Additionally, other authors are picking up the pen to write new novels to tack onto established book series that have had been concluded for a decade or more. Anne Rice, who wrote the “Interview with the Vampire,” which was later turned into a movie staring Kirsten Dunst, Tom Cruise, and Brad Pitt, wrote the formerly last book to The Vampire Chronicles in 2003 which was Blood Canticle and was meant to conclude the vampire saga. However, in 2014, a new book entitled “Prince Lestat” was published. But she is not the only one kicking up dust.

In ninth grade one day after school, I was wondering around in the Joseph F. Compese Memorial Library, the Granada Hills Charter High School school library, and I stumbled across V.C. Andrews’ book “Flowers in the Attic.” I finished reading it in one sitting and checked out the rest of the books in the series which had similarly captivated readers in the 1980s and beyond with its Gothic theme and disturbing undertones. In 2014, Lifetime decided to premiere television movie adaptions of each book this is probably what sparked the idea for a continuation of the series, only this time set in the point of view of the oldest Dollanganger child, Chris.

There are many reasons why the three publications of books in Chris’s point of view will bother me. The first reason is because Andrews is dead. She died before the prequel “Garden of Shadows” was published, which later had to be completed by ghostwriter Andrew Neiderman. The prequel did not bother me because it is unclear whether or not Andrews wrote part of it or if Neiderman wrote the entire novel. However, great writer though he may be, Neiderman did not come up with the original characters of “Flowers in the Attic” and nor did he write about them in the prequel. The story was entirely Andrews’, who is now dead, and the characters are entirely Andrews’. For Neiderman to rework the story and write things in the point of view of Chris is a bit unsettling for me because I do not know if that’s the way the story was supposed to occur or events were meant to be interpreted. However, if readers are disappointed that the Dollanganger series had ended and just want to read more stories about Foxworth or Cathy, Chris, Carrie, and Cory (who is alive) then Neiderman has done a great job writing the book. It is uncertain if this is what Andrews’ wanted; however, the two recently published novels are well written.
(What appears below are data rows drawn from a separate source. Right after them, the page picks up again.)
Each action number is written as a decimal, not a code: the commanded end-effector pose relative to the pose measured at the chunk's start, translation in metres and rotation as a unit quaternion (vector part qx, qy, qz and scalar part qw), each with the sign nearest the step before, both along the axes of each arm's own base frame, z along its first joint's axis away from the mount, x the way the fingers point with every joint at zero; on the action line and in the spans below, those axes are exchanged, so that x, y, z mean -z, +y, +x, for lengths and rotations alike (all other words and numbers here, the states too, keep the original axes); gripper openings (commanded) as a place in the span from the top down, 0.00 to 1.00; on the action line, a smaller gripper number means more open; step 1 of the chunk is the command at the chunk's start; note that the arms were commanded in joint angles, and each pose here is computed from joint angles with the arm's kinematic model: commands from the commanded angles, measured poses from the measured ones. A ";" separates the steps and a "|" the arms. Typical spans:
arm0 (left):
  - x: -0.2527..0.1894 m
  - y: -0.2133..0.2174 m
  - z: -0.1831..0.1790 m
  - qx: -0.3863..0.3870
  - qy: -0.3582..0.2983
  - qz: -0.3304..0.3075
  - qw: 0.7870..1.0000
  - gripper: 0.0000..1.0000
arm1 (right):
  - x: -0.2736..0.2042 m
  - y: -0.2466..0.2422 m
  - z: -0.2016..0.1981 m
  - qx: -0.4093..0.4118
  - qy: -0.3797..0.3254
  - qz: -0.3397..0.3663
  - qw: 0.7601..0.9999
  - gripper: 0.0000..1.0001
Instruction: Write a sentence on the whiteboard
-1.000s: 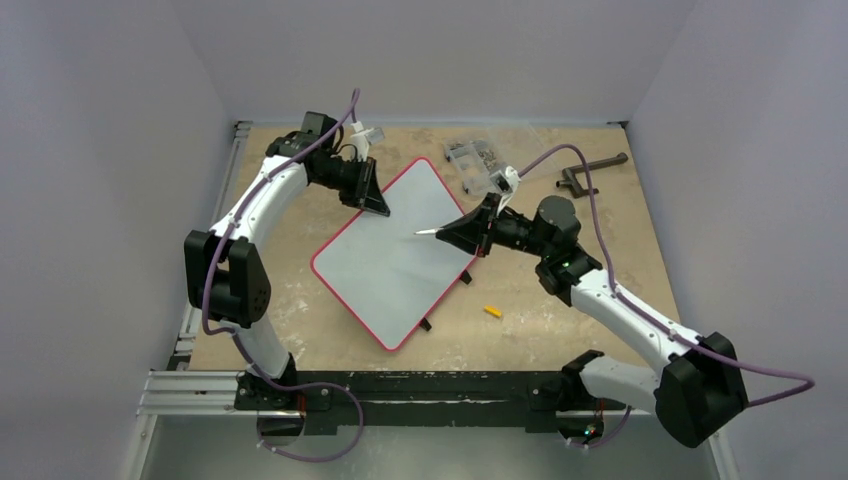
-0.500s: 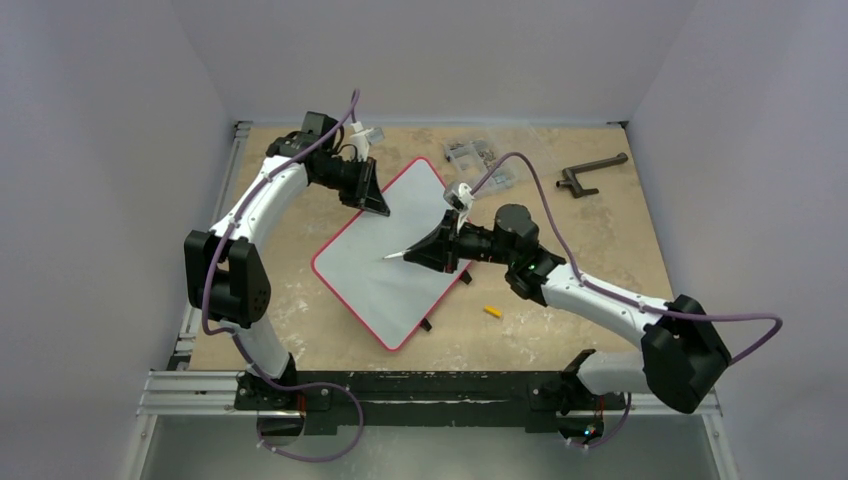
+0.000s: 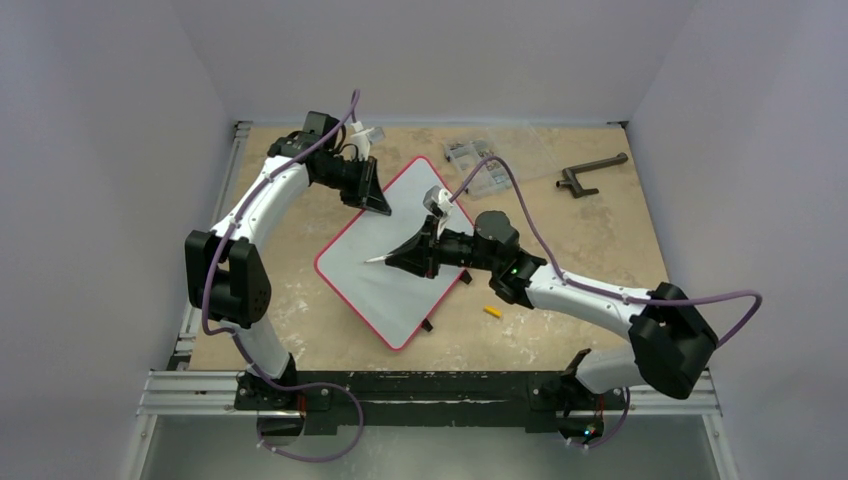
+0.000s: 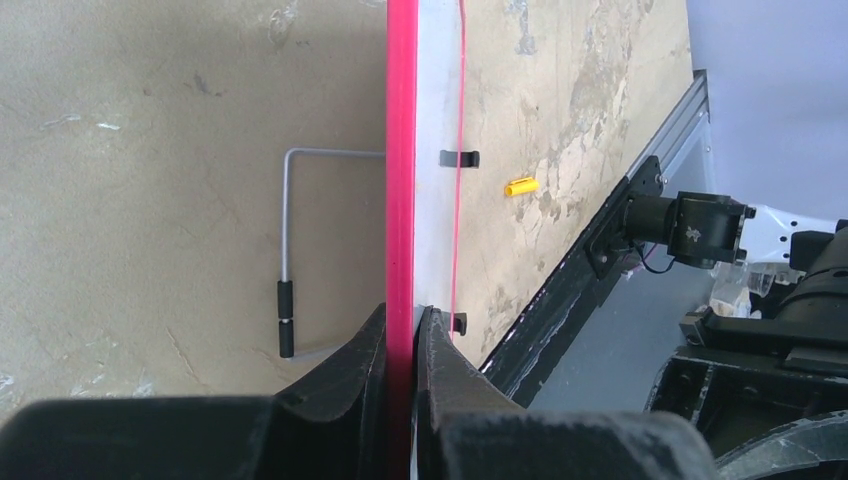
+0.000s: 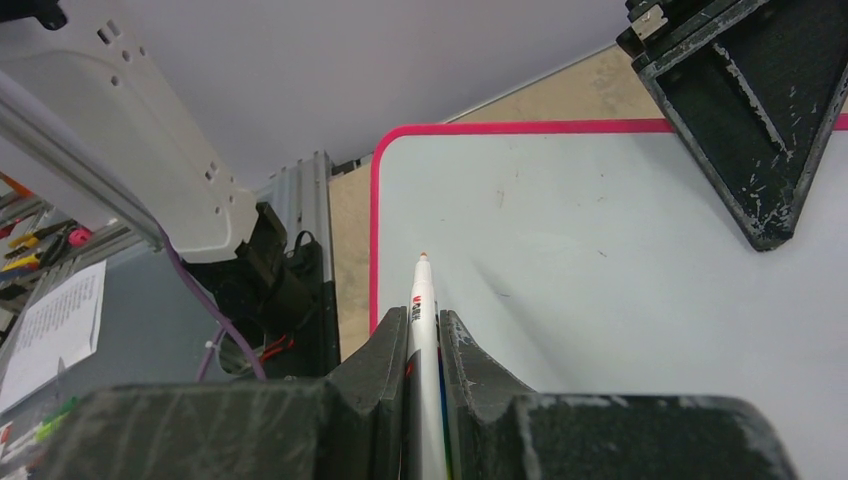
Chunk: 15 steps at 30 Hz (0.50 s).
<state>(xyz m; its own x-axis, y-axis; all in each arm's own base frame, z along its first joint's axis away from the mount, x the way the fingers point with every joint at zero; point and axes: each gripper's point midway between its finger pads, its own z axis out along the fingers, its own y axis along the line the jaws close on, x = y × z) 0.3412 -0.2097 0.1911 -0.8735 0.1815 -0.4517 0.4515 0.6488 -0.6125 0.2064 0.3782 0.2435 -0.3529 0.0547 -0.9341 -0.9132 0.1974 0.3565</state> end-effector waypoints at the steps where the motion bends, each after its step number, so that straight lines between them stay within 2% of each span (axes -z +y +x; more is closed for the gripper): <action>1: 0.021 0.022 0.020 -0.032 -0.043 0.099 0.994 1.00 | -0.039 0.011 0.009 0.014 -0.054 0.040 0.998 1.00; 15: 0.021 0.021 0.021 -0.033 -0.040 0.097 0.994 1.00 | -0.040 0.031 0.009 -0.008 -0.059 0.039 0.997 1.00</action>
<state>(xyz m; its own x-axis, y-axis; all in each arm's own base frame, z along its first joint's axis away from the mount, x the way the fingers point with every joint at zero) 0.3423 -0.2102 0.1910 -0.8813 0.1667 -0.4421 0.4331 0.6593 -0.6146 0.2116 0.3984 0.2512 -0.3215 0.0621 -0.9449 -0.9270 0.1830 0.3274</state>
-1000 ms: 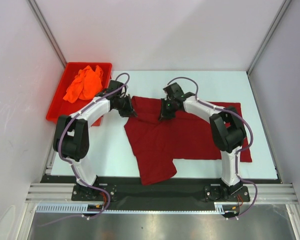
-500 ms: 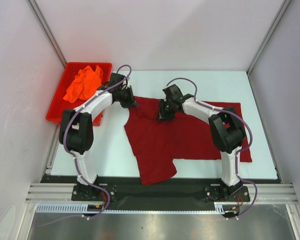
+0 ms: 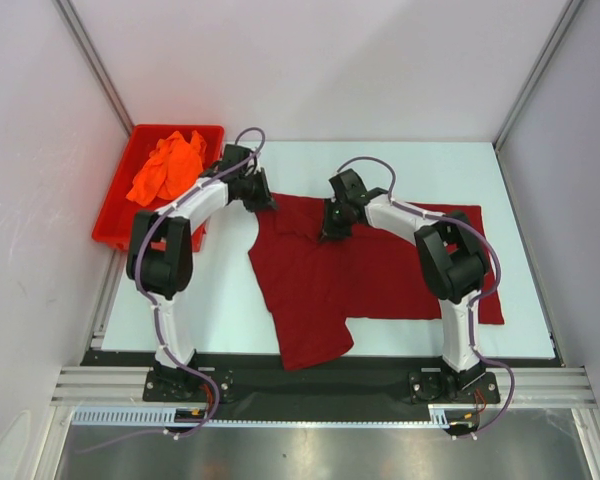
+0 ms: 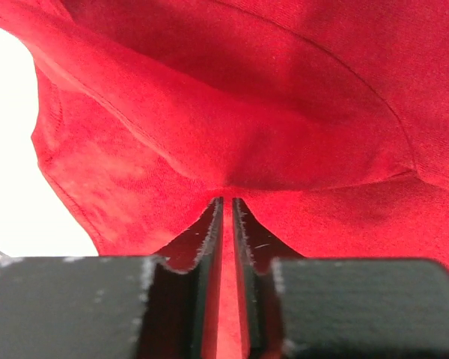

All these great writers continue to fall back on the success of their best-sellers and churn out more books set in the same world in hopes of continuing to have a large audience that will buy their books, keeping the sales up. However, these writers are not writing out their best works as their stories become tired and  stretched out with each new addition. Clare, Patterson, and Rice all need to, again,  find the stroke of genius that made them international bestsellers to begin with. They need to turn the page on this chapter of their writing careers and pick up the pen to write a new one.